March 10, 2021—Advertising campaigns have been overestimating vehicle’s capabilities since the 1960s, but with today’s technology, hyperbolic language has the power to be dangerous.
In the 1960s, Chrysler ran a campaign for its Imperial model, advertising it as “foot-less driving” said Daniel McGehee, director of the National Advanced Driving Simulator and associate professor of industrial and systems engineering at the University of Iowa. What is it foot-less driving, you’re wondering?
“Cruise control,” said McGehee. “In the mid 1960s, the Imperial was heavily marketed towards women, inferring you won’t run your stockings if you drive this car.”
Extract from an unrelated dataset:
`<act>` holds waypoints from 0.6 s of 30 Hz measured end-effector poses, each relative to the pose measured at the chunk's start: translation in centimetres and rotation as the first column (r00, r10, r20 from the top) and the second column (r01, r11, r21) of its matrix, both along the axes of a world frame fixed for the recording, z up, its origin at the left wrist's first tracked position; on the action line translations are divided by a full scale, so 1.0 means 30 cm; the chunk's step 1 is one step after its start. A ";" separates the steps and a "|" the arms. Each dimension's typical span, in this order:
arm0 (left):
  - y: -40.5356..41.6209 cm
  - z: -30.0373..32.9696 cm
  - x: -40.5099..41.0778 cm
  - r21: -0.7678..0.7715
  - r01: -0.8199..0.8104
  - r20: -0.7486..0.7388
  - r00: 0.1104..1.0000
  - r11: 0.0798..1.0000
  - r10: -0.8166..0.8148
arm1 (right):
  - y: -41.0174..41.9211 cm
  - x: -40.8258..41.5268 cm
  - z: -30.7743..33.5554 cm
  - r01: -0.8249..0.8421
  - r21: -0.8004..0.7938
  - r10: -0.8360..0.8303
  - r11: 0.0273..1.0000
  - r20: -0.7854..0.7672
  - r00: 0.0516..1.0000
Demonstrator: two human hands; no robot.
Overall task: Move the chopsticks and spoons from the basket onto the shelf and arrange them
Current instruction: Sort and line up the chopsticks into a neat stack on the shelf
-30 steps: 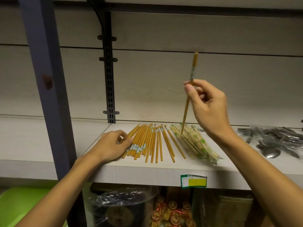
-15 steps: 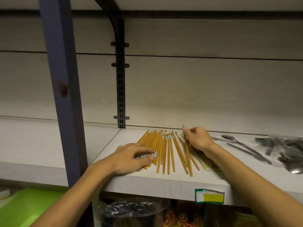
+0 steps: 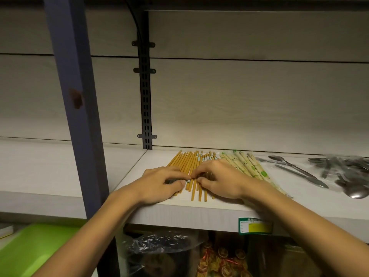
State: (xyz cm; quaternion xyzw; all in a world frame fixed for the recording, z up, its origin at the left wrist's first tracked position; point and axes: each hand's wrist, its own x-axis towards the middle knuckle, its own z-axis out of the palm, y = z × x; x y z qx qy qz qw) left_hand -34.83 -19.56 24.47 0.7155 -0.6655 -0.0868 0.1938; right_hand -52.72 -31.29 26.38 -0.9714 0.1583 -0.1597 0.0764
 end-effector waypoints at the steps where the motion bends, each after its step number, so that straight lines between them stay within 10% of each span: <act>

Today’s vehicles equipped with advanced driver-assistance systems are not advertised as foot-less, but even more misleadingly as “driverless,” which implies that the occupant doesn’t have to, and perhaps shouldn’t, pay attention to how the vehicle is acting. McGehee said that couldn’t be further from the truth.
What’s in a name?
McGehee said ADAS features were not created to replace the driver, but rather to enhance the driver’s abilities by “looking over the driver’s shoulder.”
Ad campaigns that show highly intelligent ADAS features as “self-driving” and “driverless” are not only inaccurate but could lead to potentially dangerous assumptions being made. “ADAS means the car is looking over your shoulder,” said McGehee, “It’s not automation, it is not controlling the vehicle independent of the driver.”
Liza Dixon, a PhD candidate at Bosch studying human-machine interaction in automated driving, coined the term “autonowashing” to refer to the phenomena of “making something appear to be more autonomous than it really is,” which she said could have catastrophic consequences.